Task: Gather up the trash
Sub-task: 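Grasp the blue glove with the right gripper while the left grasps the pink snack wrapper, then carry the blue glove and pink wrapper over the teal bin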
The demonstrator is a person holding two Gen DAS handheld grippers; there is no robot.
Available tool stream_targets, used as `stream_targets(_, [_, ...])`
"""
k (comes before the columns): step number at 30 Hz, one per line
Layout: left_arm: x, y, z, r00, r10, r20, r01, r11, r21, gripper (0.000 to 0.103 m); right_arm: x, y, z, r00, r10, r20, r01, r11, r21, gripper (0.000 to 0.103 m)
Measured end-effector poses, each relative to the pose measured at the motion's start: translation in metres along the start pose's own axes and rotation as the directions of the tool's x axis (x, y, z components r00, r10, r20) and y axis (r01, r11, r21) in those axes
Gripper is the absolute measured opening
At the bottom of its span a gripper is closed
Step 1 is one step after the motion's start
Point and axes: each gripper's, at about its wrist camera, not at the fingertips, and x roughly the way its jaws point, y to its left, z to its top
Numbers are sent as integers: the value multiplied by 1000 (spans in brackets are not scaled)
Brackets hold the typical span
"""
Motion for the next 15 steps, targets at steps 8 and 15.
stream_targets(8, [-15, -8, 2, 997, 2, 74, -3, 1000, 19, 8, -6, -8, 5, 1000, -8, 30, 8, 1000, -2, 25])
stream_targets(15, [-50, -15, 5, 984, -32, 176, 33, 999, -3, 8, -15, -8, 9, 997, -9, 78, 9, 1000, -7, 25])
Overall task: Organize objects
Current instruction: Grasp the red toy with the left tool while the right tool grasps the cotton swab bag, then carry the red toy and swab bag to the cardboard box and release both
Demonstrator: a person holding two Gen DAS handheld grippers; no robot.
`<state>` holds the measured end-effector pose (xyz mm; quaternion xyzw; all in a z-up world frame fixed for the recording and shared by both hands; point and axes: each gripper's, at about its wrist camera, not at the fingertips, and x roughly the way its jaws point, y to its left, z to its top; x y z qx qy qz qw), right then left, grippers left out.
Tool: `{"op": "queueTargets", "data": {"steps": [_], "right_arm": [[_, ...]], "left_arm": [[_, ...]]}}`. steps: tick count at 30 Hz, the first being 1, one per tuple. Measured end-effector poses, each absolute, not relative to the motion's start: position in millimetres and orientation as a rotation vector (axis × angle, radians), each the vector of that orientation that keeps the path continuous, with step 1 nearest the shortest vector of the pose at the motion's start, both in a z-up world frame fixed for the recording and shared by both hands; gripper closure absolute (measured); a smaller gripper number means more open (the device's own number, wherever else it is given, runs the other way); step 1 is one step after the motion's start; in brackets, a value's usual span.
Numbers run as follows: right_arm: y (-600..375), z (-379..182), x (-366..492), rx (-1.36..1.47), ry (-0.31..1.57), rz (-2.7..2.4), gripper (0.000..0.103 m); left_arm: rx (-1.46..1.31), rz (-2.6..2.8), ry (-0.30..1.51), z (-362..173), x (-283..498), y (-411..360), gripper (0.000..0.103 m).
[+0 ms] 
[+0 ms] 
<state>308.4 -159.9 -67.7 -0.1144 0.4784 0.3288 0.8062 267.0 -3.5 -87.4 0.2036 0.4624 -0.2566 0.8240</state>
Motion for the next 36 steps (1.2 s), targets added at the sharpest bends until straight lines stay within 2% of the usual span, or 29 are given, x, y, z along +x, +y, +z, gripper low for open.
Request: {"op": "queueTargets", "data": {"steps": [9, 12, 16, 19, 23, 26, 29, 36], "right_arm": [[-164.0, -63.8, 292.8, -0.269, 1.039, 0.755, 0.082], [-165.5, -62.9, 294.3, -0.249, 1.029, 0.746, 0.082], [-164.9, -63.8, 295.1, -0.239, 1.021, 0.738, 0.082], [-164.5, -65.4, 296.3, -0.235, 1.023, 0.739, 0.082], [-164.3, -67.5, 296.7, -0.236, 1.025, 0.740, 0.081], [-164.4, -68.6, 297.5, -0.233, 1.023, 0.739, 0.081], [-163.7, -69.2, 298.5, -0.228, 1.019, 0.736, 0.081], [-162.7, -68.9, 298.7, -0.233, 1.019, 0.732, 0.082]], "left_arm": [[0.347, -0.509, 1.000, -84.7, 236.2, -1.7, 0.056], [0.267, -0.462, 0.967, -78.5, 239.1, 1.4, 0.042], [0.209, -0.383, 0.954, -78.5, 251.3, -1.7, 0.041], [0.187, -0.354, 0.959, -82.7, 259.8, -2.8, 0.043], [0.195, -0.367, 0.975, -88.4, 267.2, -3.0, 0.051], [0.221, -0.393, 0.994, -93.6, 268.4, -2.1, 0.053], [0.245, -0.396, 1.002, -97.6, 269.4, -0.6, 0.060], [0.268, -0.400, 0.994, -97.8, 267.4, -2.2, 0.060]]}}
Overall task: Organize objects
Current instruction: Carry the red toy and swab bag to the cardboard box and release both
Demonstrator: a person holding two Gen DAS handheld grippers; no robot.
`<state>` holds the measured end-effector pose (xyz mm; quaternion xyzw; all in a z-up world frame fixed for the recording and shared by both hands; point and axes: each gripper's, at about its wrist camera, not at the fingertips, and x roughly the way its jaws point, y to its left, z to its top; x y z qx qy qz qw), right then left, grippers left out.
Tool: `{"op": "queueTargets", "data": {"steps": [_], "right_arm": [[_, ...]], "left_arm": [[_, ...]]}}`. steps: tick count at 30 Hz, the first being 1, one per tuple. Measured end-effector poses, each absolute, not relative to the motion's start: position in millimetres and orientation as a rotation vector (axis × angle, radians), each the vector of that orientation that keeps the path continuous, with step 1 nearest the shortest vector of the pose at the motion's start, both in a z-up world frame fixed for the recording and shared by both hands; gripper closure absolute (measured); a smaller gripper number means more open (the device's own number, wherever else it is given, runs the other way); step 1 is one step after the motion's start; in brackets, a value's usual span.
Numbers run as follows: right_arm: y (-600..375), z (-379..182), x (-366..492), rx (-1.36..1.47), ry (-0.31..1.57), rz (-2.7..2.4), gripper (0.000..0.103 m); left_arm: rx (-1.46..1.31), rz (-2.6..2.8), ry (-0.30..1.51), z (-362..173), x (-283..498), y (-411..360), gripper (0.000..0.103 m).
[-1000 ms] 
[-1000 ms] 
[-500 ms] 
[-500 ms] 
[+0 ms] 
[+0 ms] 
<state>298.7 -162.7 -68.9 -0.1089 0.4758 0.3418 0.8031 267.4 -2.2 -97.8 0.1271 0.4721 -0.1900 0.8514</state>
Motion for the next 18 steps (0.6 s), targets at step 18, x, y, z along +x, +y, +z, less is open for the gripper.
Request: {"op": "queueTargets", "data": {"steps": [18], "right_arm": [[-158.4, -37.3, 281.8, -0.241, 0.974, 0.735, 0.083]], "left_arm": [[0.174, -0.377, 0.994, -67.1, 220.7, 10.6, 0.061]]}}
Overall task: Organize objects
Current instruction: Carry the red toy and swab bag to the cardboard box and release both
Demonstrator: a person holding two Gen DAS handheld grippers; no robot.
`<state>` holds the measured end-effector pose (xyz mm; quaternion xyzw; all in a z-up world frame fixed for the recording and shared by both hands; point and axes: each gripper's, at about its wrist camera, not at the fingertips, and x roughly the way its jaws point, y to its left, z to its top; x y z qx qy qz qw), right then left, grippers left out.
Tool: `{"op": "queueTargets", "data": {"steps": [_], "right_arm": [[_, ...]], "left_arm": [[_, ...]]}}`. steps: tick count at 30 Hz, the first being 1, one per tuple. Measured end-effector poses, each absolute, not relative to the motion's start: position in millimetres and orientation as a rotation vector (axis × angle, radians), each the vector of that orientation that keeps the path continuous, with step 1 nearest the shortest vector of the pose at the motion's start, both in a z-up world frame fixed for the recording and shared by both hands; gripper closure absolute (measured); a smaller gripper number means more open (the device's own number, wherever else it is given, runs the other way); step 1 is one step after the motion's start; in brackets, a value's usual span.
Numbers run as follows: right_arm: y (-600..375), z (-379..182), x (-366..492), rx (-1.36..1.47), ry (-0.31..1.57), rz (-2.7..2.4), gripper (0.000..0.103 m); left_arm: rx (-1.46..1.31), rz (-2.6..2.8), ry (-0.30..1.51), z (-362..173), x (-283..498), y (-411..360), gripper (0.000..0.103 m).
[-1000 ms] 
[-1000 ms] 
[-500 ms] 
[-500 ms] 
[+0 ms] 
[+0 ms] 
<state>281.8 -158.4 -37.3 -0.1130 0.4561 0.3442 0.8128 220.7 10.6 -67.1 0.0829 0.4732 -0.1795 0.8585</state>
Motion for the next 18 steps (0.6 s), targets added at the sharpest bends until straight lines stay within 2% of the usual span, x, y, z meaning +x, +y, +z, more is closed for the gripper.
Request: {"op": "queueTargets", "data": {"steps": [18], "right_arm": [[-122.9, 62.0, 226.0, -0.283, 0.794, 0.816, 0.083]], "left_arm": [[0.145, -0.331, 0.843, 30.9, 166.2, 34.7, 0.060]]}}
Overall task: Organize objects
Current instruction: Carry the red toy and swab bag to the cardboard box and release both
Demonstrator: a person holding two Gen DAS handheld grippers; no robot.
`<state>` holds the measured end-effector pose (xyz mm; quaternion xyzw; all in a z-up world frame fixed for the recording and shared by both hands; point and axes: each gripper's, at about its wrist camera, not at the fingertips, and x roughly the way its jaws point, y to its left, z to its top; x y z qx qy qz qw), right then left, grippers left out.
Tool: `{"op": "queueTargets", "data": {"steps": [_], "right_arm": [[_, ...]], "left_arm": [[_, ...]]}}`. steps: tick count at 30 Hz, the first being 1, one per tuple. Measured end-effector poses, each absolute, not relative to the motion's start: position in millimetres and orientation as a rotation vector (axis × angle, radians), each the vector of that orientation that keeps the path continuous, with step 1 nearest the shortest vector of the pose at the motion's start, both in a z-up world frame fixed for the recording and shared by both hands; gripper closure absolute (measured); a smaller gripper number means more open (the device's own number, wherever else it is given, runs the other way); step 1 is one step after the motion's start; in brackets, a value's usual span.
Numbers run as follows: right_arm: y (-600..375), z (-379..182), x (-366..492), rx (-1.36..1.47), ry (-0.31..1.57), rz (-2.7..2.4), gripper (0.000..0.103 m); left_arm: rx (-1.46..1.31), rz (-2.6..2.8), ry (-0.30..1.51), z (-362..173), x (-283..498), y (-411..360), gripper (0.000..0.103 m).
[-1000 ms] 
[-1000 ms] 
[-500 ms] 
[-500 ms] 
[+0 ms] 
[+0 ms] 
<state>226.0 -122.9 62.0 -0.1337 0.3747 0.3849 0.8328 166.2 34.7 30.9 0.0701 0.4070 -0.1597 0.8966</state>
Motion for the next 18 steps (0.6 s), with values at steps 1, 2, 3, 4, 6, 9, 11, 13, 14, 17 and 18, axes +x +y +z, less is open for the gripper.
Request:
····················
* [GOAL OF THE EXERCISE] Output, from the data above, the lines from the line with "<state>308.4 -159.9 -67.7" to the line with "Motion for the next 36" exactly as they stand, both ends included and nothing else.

* [WRITTEN RESPONSE]
<state>308.4 -159.9 -67.7 -0.1144 0.4784 0.3288 0.8062 267.0 -3.5 -87.4 0.2036 0.4624 -0.2566 0.8240</state>
Motion for the next 36 steps (1.2 s), targets added at the sharpest bends until straight lines stay within 2% of the usual span, or 29 are given, x, y, z along +x, +y, +z, gripper low for open.

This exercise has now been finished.